* Activity *
From the line below that contains "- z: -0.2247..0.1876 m" to the line that contains "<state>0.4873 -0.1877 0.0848", repeat every line exactly, both ends included, and nothing else.
%%
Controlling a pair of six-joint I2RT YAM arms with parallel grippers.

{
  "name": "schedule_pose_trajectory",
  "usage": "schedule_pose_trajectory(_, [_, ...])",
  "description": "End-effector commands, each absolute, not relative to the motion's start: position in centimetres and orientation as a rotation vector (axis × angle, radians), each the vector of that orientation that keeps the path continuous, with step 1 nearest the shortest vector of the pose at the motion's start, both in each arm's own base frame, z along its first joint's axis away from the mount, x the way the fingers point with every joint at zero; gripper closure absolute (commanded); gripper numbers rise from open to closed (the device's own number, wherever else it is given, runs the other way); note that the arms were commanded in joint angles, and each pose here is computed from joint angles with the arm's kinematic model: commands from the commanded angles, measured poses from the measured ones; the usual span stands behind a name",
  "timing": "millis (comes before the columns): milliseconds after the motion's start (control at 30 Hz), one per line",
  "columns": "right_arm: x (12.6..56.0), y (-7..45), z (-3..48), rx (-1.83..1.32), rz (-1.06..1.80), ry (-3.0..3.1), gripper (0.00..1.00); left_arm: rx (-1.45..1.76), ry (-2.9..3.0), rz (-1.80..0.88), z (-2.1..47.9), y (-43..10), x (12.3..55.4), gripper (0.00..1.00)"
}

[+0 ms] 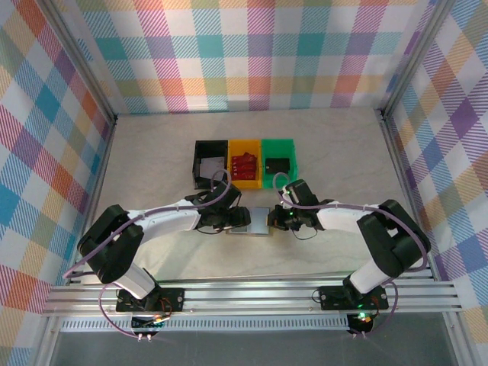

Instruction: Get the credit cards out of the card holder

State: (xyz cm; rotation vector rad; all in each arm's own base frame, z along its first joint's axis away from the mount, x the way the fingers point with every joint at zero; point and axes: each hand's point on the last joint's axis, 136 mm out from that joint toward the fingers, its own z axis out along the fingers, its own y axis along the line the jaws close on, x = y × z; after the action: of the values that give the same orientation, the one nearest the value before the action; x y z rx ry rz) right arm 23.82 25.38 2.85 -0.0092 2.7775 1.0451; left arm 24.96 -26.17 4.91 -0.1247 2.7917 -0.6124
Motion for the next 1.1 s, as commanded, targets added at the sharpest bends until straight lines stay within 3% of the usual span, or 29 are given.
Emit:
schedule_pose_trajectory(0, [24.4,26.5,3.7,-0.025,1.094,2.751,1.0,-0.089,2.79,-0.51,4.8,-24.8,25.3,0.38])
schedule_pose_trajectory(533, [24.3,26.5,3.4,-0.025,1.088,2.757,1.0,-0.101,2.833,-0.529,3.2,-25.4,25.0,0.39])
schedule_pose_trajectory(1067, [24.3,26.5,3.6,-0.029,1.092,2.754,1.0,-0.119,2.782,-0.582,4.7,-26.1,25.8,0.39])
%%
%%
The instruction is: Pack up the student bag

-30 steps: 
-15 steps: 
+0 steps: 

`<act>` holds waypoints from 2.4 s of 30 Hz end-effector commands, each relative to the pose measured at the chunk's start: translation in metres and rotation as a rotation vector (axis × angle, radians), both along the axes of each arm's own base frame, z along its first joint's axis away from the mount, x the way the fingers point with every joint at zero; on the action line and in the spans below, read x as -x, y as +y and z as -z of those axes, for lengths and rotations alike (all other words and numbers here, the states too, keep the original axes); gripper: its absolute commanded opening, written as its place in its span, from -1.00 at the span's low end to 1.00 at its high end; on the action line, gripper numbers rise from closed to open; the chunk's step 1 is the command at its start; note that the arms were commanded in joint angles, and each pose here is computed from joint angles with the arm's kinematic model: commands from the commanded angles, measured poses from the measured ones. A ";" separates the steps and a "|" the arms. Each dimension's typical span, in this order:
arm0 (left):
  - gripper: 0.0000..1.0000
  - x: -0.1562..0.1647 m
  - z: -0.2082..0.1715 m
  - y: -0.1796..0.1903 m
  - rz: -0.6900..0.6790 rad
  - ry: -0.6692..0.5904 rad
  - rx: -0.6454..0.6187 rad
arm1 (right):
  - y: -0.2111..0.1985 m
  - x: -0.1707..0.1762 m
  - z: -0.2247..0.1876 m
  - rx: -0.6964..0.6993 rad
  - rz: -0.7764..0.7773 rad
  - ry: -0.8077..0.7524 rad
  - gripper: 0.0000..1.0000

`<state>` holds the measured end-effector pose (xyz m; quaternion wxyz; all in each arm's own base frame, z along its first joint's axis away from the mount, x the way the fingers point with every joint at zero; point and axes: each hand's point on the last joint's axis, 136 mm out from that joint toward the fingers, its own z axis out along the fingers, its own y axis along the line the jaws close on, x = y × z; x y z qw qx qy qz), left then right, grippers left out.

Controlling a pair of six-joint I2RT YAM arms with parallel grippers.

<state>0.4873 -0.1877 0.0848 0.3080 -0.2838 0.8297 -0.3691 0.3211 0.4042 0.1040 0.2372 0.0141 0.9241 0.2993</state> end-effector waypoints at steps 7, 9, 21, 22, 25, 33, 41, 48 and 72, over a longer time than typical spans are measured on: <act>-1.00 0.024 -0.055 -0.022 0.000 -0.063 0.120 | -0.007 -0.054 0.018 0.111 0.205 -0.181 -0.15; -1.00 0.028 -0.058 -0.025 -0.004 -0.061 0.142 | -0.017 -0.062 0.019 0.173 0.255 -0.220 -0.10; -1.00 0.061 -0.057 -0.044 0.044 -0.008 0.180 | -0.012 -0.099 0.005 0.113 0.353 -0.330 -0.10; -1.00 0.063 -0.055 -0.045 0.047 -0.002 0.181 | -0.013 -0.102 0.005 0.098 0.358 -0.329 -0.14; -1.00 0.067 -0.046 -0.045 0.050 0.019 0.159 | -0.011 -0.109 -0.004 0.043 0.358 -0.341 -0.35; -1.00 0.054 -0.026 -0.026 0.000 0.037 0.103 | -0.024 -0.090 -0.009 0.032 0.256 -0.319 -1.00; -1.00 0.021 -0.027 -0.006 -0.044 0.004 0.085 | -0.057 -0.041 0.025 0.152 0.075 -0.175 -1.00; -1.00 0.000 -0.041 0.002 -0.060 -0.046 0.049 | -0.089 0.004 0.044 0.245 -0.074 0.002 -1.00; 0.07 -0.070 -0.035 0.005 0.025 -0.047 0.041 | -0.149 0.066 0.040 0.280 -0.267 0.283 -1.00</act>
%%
* Response *
  - z: -0.2247..0.1876 m
  - rx: -0.6964..0.6993 rad
  - rz: -0.7764..0.7773 rad
  - ry: -0.8077..0.7524 rad
  - gripper: 0.0000..1.0000

`<state>` holds the measured end-effector pose (xyz m; quaternion wxyz; all in each arm's own base frame, z along its first joint's axis away from the mount, x the way the fingers point with every joint at zero; point and axes: each hand's point on the last joint's axis, 136 mm out from that joint toward the fingers, its own z axis out along the fingers, its own y axis along the line the jaws close on, x = y × z; x y z qw qx qy qz), left then right, grippers left out.

Controlling a pair of six-joint I2RT YAM arms with parallel grippers.

<state>0.4873 -0.1877 0.0848 0.3080 -0.2838 0.8297 -0.3691 0.3211 0.4042 0.1040 0.2372 0.0141 0.9241 0.2993</state> end-effector waypoints at steps 7, 9, 21, 22, 25, 33, 41, 48 and 72, over a longer time than typical spans are measured on: <act>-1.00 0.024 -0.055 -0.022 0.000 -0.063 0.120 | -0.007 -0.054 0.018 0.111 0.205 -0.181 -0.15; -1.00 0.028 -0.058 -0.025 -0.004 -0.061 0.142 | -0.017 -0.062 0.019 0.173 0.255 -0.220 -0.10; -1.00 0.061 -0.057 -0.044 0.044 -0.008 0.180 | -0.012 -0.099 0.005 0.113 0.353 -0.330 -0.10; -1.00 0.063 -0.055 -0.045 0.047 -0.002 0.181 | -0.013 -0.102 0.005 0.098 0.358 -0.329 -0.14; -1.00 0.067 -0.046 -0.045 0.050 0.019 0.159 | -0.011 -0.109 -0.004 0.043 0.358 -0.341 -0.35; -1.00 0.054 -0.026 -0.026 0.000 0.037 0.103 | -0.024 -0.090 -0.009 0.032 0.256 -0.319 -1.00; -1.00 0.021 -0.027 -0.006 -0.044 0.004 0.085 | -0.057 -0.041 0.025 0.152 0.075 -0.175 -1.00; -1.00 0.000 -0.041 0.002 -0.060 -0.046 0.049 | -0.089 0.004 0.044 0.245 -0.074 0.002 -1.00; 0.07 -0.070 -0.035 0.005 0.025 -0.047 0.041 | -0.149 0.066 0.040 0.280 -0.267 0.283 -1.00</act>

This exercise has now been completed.